Misuse of Intellectual Property or Confidential Information

  • Unauthorized and unlawful disclosure of confidential information including inventions, research and technical data, formulas, discoveries, designs, improvements, ideas, manufacturing directives, computer programs, trademarks, patents, copyrights, unpublished financial or pricing information and all related documentation.

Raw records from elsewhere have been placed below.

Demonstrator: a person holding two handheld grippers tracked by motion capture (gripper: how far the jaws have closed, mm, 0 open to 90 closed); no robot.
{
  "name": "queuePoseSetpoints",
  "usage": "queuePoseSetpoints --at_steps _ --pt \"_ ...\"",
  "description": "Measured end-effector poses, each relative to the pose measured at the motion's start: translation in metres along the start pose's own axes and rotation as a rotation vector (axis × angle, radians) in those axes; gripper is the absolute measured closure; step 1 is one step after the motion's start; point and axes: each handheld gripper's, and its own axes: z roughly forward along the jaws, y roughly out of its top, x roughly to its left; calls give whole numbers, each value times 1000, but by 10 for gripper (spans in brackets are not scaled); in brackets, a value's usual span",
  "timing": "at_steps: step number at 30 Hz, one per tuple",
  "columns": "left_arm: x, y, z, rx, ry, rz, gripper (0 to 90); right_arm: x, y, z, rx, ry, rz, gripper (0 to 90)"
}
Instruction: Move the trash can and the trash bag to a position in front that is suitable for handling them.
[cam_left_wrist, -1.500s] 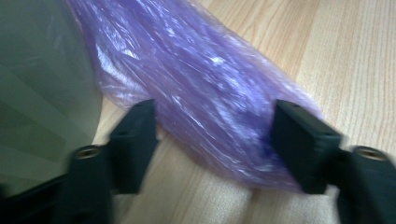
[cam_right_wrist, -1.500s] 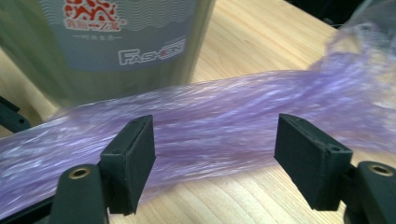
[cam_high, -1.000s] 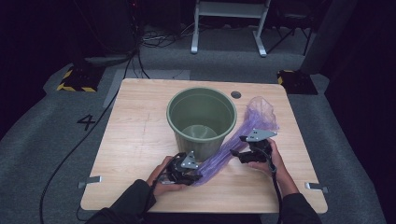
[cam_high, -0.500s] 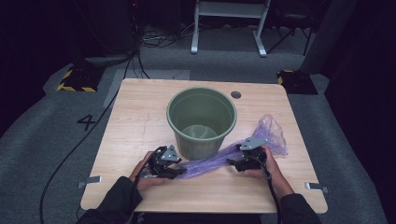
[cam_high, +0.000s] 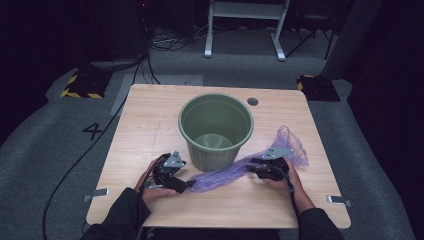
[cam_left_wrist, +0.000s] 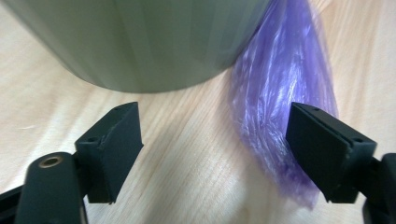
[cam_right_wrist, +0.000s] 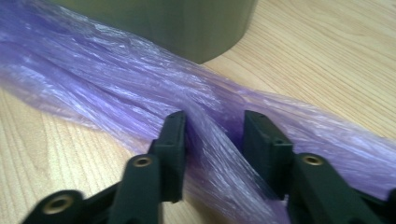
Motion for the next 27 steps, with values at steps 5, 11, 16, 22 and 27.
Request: queuePoseSetpoints --at_steps 5,11,16,22,27 --pt "2 -10 -27 -42 77 -21 162 -4 -2 -4 0 -23 27 809" --pt "9 -32 -37 56 201 -57 164 -12 -9 -13 11 -63 30 863" --pt "12 -43 -39 67 180 -85 175 -20 -19 -25 8 -93 50 892" --pt "14 -51 -38 87 163 -109 161 -24 -25 -35 -4 -115 75 897" --pt "14 -56 -39 55 162 -114 151 -29 -28 -42 -15 -143 89 898"
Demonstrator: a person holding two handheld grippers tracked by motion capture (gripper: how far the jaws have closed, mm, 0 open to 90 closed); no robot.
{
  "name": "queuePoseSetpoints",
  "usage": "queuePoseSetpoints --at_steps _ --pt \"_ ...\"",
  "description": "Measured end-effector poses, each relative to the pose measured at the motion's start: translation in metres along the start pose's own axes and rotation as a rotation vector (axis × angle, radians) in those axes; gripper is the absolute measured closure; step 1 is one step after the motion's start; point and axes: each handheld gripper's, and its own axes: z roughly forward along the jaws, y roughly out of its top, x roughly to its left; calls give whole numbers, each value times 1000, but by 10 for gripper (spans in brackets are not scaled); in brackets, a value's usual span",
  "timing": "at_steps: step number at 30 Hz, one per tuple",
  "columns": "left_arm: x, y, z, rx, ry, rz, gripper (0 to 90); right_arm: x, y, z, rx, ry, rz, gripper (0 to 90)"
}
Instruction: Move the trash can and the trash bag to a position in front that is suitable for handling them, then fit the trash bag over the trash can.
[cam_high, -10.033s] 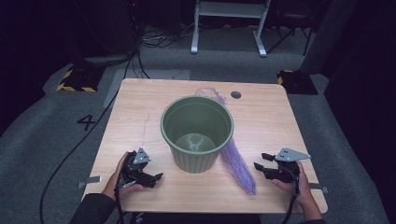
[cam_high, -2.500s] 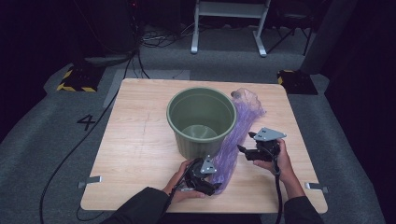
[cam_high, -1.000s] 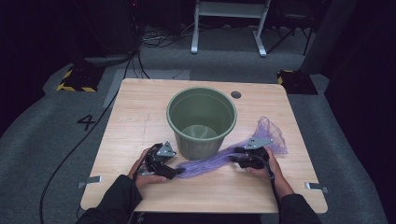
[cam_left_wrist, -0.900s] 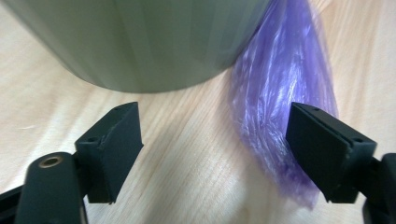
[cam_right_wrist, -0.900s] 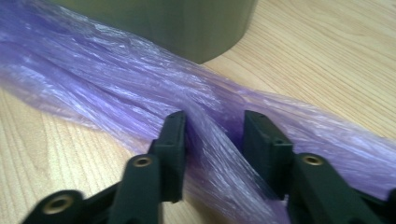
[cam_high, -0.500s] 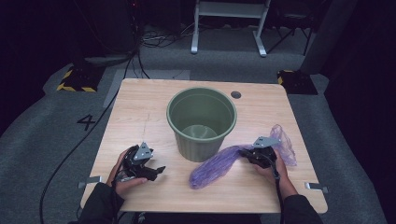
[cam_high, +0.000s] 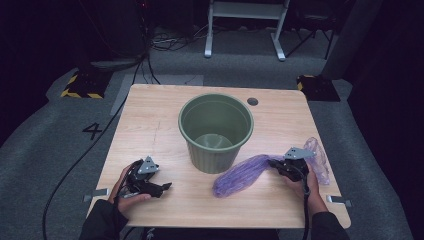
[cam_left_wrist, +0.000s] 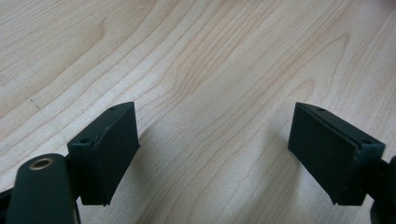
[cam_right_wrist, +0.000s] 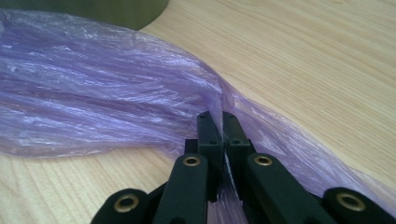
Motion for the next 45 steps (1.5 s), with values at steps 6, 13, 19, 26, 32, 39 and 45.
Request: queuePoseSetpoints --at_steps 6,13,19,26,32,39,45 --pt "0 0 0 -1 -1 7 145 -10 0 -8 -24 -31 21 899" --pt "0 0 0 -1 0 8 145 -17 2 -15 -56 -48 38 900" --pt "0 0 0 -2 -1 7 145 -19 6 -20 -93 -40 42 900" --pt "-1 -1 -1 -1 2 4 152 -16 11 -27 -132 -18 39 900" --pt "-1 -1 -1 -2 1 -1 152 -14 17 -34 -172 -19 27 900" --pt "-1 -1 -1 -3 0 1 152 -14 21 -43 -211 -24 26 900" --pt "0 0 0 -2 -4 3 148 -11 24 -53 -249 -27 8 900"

Scientific Misconduct to Research Misconduct

  • Fabrication, falsification, or plagiarism, in proposing, performing, or reviewing research, or in reporting research.
    • Fabrication is making up data or results and recording or reporting them.
    • Falsification is manipulating research materials, equipment or processes, or changing or omitting data or results, such that the research is not accurately represented in the research record.
    • Plagiarism is the appropriation of another person’s ideas, processes, results, or words without giving appropriate credit.
  • Research misconduct does not include honest error or differences of opinion.

Sponsored Project Noncompliance

  • Unallowable or questionable expenditures or cost transfers to government grants, contracts or other agreements.
  • Erroneous certification of effort report.
  • Any expenditures or cost transfers that may be in violation of OMB Circular A-21, the Uniform Guidance (2 CFR 200), or other applicable sponsor rules or regulations.